A Fragment-Based Similarity Measure for Concept Hierarchies and Ontologies BIBAKFull-Text 41-42
  Hui Yang
Despite the popularity of concept hierarchies and ontologies, such as Yahoo! Directory, a similarity measure that considers both hierarchy content and topology and is highly efficient has not yet been reached. A commonly used metric, Tree Edit Distance, exhibits extreme inefficiency when measuring similarities between unordered hierarchies. In this paper, we propose a novel and feasible solution, Fragment-based Similarity (FBS), to serve as an efficient and effective measurement for hierarchy similarity evaluation. Experimental results and a user study show that FBS not only well-approximates but also is more efficient than Tree Edit Distance.

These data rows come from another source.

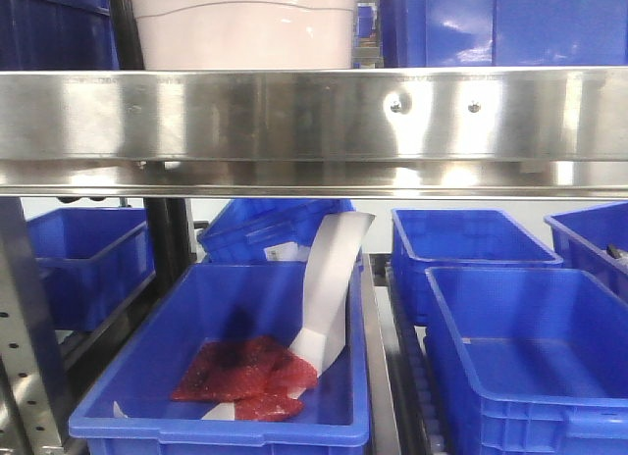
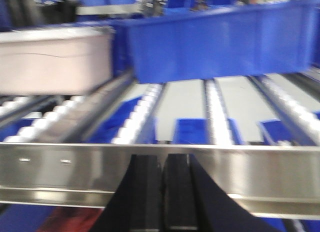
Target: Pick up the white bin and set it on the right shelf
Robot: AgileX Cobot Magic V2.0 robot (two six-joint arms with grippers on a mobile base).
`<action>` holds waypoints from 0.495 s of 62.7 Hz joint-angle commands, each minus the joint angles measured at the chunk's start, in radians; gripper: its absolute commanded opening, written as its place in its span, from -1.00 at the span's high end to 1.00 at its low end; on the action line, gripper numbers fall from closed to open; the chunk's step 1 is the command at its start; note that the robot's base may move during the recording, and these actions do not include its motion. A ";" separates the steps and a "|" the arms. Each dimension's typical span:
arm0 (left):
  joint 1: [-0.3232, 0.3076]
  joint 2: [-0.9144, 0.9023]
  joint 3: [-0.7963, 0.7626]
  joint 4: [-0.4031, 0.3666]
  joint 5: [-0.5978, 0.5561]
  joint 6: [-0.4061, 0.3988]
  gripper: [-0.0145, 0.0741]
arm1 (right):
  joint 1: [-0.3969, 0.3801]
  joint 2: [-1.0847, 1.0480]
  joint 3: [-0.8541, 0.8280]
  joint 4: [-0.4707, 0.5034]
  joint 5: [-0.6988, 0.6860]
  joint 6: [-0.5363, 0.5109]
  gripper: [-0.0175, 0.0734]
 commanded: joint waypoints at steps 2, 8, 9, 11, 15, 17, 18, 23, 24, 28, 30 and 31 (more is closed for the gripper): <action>-0.007 -0.011 0.023 -0.006 -0.086 -0.011 0.94 | -0.030 -0.007 -0.007 -0.171 -0.076 0.174 0.46; -0.007 -0.011 0.023 -0.006 -0.086 -0.011 0.94 | -0.076 -0.045 0.028 -0.169 -0.077 0.165 0.46; -0.007 -0.011 0.023 -0.006 -0.086 -0.011 0.94 | -0.087 -0.053 0.039 -0.166 -0.077 0.162 0.46; -0.007 -0.011 0.023 -0.006 -0.086 -0.011 0.94 | -0.100 -0.075 0.054 -0.161 -0.077 0.153 0.46; -0.007 -0.011 0.023 -0.006 -0.086 -0.011 0.94 | -0.124 -0.115 0.092 -0.139 -0.077 0.116 0.46; -0.007 -0.011 0.023 -0.006 -0.086 -0.011 0.94 | -0.134 -0.137 0.115 -0.124 -0.078 0.087 0.46; -0.007 -0.011 0.023 -0.006 -0.086 -0.011 0.94 | -0.137 -0.146 0.125 -0.115 -0.078 0.074 0.46; -0.007 -0.011 0.023 -0.006 -0.086 -0.011 0.94 | -0.158 -0.189 0.182 -0.055 -0.080 -0.003 0.46; -0.007 -0.011 0.023 -0.006 -0.086 -0.011 0.94 | -0.163 -0.199 0.191 -0.046 -0.081 -0.014 0.46; -0.007 -0.011 0.023 -0.006 -0.086 -0.011 0.94 | -0.189 -0.223 0.238 0.003 -0.090 -0.044 0.46; -0.007 -0.011 0.023 -0.006 -0.086 -0.011 0.94 | -0.200 -0.230 0.257 0.013 -0.101 -0.045 0.46; -0.007 -0.011 0.023 -0.006 -0.086 -0.011 0.94 | -0.205 -0.233 0.267 0.018 -0.107 -0.045 0.46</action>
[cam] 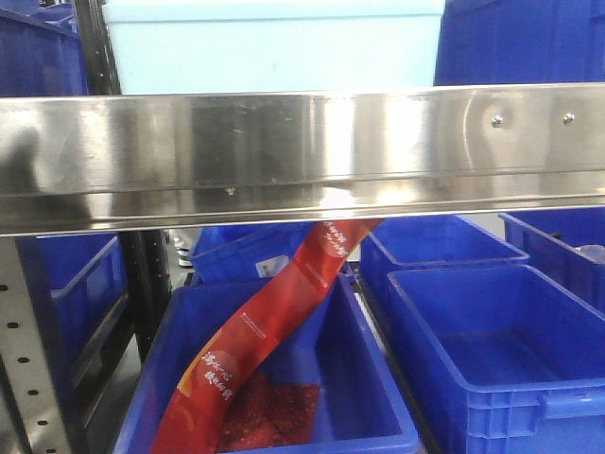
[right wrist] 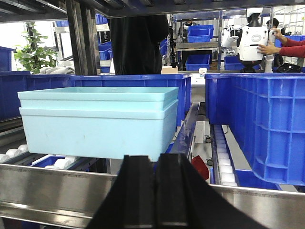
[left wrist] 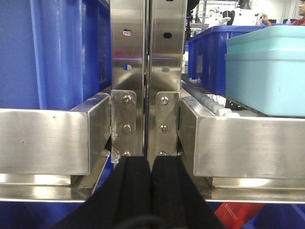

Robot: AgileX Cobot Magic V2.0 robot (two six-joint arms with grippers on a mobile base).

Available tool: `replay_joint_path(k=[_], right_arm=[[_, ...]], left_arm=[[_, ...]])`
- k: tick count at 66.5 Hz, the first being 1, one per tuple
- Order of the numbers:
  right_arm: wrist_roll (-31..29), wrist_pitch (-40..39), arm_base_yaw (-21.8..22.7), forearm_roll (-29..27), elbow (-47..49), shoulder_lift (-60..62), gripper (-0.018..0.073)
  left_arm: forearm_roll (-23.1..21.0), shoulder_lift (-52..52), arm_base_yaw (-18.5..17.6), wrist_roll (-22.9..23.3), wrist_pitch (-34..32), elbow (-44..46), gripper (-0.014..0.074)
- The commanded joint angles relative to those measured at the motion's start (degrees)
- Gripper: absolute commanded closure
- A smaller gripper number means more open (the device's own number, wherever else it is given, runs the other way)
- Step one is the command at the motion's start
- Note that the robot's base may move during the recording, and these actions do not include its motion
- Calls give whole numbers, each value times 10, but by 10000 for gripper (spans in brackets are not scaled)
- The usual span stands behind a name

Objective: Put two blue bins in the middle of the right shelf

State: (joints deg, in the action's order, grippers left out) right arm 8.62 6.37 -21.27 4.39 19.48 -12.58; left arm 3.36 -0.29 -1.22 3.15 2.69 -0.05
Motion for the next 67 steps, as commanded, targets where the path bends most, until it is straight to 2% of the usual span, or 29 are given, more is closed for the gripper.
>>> replay_joint_path(k=[1, 8, 15, 26, 34, 52, 56, 67], right_arm=[[-2, -4, 2, 5, -1, 4, 721], [-41, 11, 19, -17, -1, 9, 721], [-90, 33, 68, -61, -9, 21, 721], [-92, 30, 151, -89, -58, 54, 721], [-92, 21, 182, -107, -108, 84, 721], [-92, 1, 194, -109, -194, 126, 721], [-92, -27, 194, -109, -195, 126, 721], [-92, -9, 194, -106, -195, 126, 721]], left_arm=[[0, 3, 2, 0, -11, 1, 707], [0, 3, 2, 0, -11, 1, 707], [0, 3, 2, 0, -11, 1, 707], [0, 3, 2, 0, -11, 1, 707], [0, 3, 2, 0, -11, 1, 707], [0, 3, 2, 0, -11, 1, 707], [0, 3, 2, 0, -11, 1, 707], [0, 3, 2, 0, -11, 1, 707]])
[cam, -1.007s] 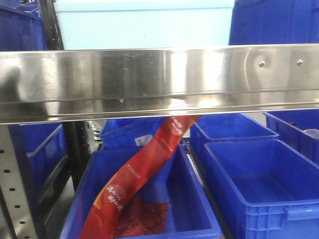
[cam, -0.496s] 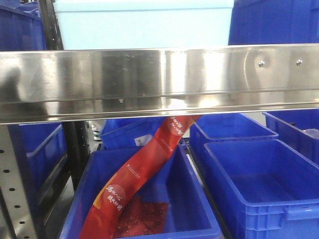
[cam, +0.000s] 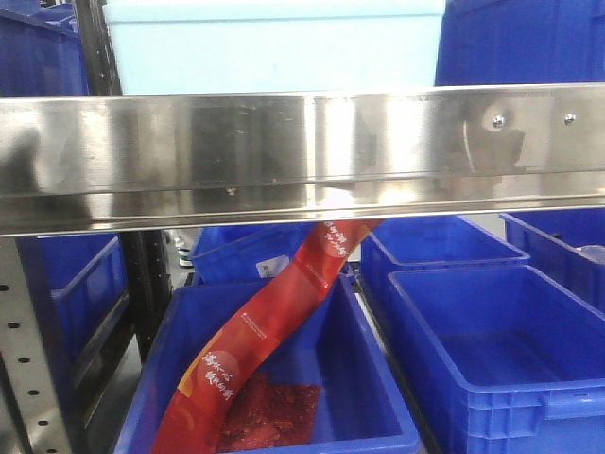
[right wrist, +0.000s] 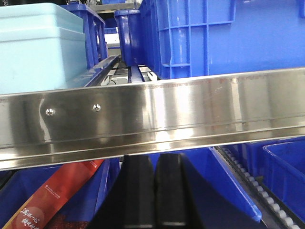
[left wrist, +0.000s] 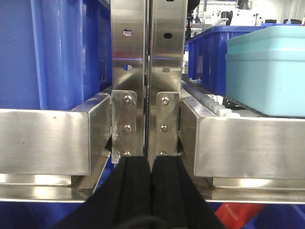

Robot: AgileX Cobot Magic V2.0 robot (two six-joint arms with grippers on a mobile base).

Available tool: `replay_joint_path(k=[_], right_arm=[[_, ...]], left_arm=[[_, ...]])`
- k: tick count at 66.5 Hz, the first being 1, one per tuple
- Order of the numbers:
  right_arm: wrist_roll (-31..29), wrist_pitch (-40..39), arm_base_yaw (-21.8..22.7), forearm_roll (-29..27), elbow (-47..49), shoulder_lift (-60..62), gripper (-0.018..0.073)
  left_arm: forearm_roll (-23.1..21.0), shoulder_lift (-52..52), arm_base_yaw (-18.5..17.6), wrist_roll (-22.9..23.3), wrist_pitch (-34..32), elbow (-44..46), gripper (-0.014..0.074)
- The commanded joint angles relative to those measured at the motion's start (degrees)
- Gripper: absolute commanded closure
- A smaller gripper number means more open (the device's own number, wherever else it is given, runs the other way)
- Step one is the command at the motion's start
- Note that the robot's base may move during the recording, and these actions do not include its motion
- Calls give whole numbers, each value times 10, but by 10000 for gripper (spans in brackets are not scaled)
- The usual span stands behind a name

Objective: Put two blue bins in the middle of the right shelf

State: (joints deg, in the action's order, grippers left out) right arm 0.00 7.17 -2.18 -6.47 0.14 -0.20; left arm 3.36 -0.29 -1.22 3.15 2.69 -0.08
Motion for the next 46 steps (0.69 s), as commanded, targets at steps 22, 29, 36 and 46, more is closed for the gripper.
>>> replay_joint_path(k=[22, 29, 36, 46], right_arm=[[-6, -17, 3, 3, -1, 2, 721], [-6, -17, 3, 3, -1, 2, 721], [-6, -17, 3, 3, -1, 2, 721], [-6, -17, 3, 3, -1, 2, 721]], left_arm=[[0, 3, 2, 0, -11, 1, 707], [0, 3, 2, 0, -11, 1, 707], [0, 3, 2, 0, -11, 1, 707], [0, 3, 2, 0, -11, 1, 707]])
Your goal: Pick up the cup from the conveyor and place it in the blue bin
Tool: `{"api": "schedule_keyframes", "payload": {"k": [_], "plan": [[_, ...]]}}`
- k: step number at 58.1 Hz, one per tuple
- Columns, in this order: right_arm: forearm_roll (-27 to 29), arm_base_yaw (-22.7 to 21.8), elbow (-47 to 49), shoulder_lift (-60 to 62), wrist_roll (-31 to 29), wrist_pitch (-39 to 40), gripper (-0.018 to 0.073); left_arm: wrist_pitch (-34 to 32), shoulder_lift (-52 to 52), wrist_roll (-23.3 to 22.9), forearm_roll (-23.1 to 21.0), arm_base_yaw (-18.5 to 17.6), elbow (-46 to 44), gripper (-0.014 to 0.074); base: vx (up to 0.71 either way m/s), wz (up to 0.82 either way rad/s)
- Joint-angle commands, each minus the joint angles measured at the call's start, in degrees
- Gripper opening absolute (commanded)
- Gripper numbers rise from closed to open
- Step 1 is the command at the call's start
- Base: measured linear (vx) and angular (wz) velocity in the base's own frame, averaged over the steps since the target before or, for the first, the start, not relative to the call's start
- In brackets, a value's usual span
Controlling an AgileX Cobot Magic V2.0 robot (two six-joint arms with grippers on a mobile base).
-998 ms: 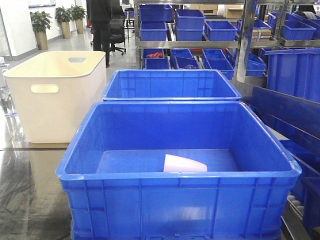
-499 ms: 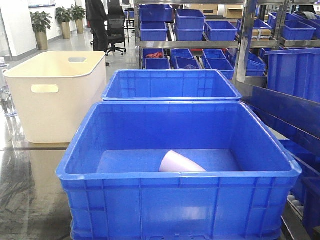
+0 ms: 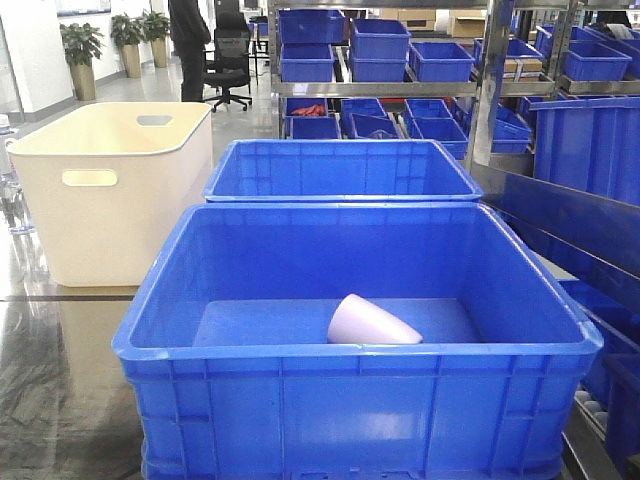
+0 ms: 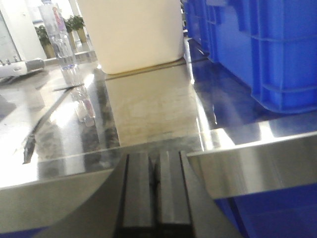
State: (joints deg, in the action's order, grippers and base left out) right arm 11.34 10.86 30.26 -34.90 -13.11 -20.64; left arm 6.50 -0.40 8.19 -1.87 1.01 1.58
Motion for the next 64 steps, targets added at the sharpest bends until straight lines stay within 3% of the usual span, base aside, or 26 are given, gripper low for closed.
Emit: {"api": "schedule_keyframes", "payload": {"k": [1,48,54,64], "plan": [[0.01,-0.18,1.63,0.11,-0.18,4.25,-0.0009,-6.5,-0.63,-0.35,-0.13,0.19,0.67,-0.0005,0.0,0.0],[-0.2,-0.18,1.59,0.11,-0.18,4.29,-0.0009,-6.5,-0.51,-0.4,-0.13,0.19,0.68,-0.0005,0.0,0.0],[-3.58,-0.27,1.08,0.68,0.57,4.66,-0.0009,-6.5,-0.51,-0.4,-0.13,0.19,0.68,-0.0005,0.0,0.0],[-8.68,-3.82,-10.39,10.36,7.47,14.67,-0.0009,-6.5,-0.51,-0.4,-0.13,0.14,0.68,-0.0005,0.0,0.0]]}}
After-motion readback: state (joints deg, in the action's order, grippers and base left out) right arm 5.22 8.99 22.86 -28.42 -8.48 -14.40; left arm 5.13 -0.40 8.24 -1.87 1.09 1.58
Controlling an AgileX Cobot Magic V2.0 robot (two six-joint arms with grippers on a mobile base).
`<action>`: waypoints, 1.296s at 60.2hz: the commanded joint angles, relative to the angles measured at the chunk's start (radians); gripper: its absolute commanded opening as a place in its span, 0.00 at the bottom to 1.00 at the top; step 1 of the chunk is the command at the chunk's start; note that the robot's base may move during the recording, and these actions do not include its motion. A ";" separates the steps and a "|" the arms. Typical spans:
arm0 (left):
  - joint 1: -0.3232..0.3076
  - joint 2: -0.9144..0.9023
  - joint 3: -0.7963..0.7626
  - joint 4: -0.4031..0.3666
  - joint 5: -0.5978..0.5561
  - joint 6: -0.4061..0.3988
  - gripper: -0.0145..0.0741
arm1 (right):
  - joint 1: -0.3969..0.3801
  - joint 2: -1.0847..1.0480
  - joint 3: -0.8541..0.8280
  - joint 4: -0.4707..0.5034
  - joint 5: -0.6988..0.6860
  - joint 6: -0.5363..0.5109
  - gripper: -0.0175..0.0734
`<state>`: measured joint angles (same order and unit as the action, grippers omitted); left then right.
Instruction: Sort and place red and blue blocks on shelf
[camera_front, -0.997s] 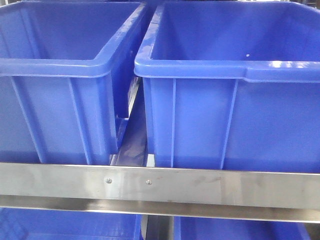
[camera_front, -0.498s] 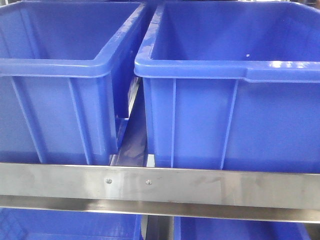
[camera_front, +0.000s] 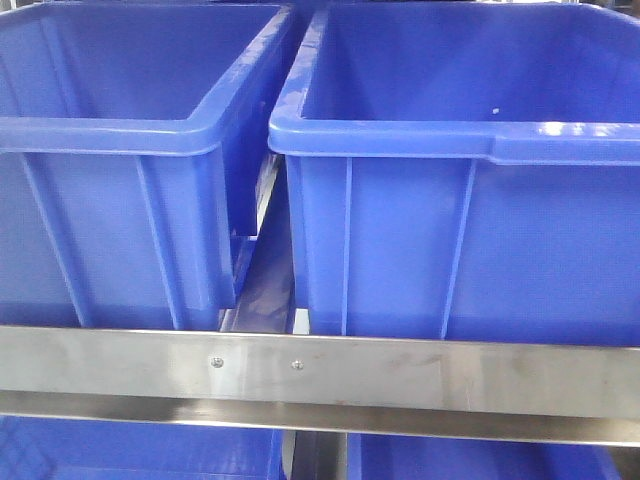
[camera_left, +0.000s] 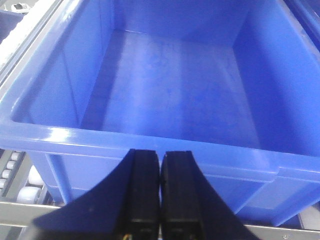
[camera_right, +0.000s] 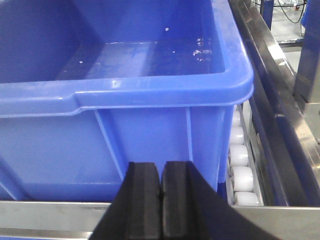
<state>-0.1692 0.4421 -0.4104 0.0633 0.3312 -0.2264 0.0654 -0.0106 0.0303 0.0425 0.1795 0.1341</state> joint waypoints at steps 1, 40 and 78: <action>0.000 0.004 -0.028 -0.002 -0.079 0.000 0.32 | -0.004 -0.017 0.001 0.002 -0.096 -0.006 0.27; 0.000 0.004 -0.028 -0.002 -0.079 0.000 0.32 | -0.004 -0.017 0.001 0.002 -0.095 -0.006 0.27; 0.000 -0.381 0.345 0.101 -0.350 0.002 0.32 | -0.004 -0.017 0.001 0.002 -0.094 -0.006 0.27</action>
<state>-0.1692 0.1051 -0.1255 0.1657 0.1592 -0.2264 0.0654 -0.0106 0.0303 0.0425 0.1795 0.1341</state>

Keywords: Hierarchy Evaluation; Fragment-based Similarity
Exploiting Inference from Semantic Annotations for Information Retrieval: Reflections From Medical IR BIBAFull-Text 43-45
  Guido Zuccon; Bevan Koopman; Peter Bruza
The increasing amount of information that is annotated against standardised semantic resources offers opportunities to incorporate sophisticated levels of reasoning, or inference, into the retrieval process. In this position paper, we reflect on the need to incorporate semantic inference into retrieval (in particular for medical information retrieval) as well as previous attempts that have been made so far with mixed success. Medical information retrieval is a fertile ground for testing inference mechanisms to augment retrieval. The medical domain offers a plethora of carefully curated, structured, semantic resources, along with well established entity extraction and linking tools, and search topics that intuitively require a number of different inferential processes (e.g., conceptual similarity, conceptual implication, etc.). We argue that integrating semantic inference in information retrieval has the potential to uncover a large amount of information that otherwise would be inaccessible; but inference is also risky and, if not used cautiously, can harm retrieval.